Work to be completed: Only one portion of the data is to be written out: from the line bearing "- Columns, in" through the line bearing "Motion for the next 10". Write it exactly as it appears.

Data shown:
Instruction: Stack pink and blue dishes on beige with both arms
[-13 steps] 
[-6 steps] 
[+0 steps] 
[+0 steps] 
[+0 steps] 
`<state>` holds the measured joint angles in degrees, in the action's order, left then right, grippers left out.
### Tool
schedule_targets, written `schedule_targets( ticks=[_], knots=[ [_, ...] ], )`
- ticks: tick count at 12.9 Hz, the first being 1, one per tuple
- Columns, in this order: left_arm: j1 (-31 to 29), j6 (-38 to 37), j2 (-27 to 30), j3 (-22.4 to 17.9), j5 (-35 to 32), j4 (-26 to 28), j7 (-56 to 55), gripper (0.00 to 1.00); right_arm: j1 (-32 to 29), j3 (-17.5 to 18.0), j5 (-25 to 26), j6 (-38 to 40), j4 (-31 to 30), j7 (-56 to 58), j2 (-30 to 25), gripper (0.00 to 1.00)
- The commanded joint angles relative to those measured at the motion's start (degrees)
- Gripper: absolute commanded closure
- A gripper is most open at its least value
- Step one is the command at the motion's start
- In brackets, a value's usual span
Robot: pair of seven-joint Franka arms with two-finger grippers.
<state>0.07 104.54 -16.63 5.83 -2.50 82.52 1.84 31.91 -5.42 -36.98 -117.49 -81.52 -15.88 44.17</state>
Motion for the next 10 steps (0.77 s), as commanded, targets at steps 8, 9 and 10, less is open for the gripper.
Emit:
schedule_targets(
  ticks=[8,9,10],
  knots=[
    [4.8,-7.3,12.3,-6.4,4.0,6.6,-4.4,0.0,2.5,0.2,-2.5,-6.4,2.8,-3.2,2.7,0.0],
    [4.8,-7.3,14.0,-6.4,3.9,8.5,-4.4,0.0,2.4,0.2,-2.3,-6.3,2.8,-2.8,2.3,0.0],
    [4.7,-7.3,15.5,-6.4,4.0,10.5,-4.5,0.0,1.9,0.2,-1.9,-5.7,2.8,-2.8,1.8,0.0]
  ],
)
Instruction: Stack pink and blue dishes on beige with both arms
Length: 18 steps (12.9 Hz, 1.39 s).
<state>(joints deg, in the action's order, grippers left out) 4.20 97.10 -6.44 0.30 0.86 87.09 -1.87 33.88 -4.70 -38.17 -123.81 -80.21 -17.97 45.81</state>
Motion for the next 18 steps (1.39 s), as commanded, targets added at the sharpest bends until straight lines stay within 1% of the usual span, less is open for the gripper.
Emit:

Problem solution:
- Columns, in this order: left_arm: j1 (-31 to 29), j6 (-38 to 37), j2 (-27 to 30), j3 (-22.4 to 17.9), j5 (-35 to 32), j4 (-26 to 28), j7 (-56 to 55), gripper (0.00 to 1.00); right_arm: j1 (-32 to 29), j3 (-17.5 to 18.0), j5 (-25 to 26), j6 (-38 to 40), j4 (-31 to 30), j7 (-56 to 58), j2 (-30 to 25), gripper (0.00 to 1.00)
- The commanded joint angles relative to those measured at the motion's start (degrees)
- Gripper: absolute commanded closure
- A gripper is most open at its least value
- Step one is the command at the motion's start
- In brackets, a value's usual span
Robot: pair of seven-joint Franka arms with two-finger grippers.
<state>0.07 104.54 -16.63 5.83 -2.50 82.52 1.84 31.91 -5.42 -36.98 -117.49 -81.52 -15.88 44.17</state>
Motion for the next 10 steps (0.77 s), as commanded, targets at steps 8, 9 and 10, less is open for the gripper.

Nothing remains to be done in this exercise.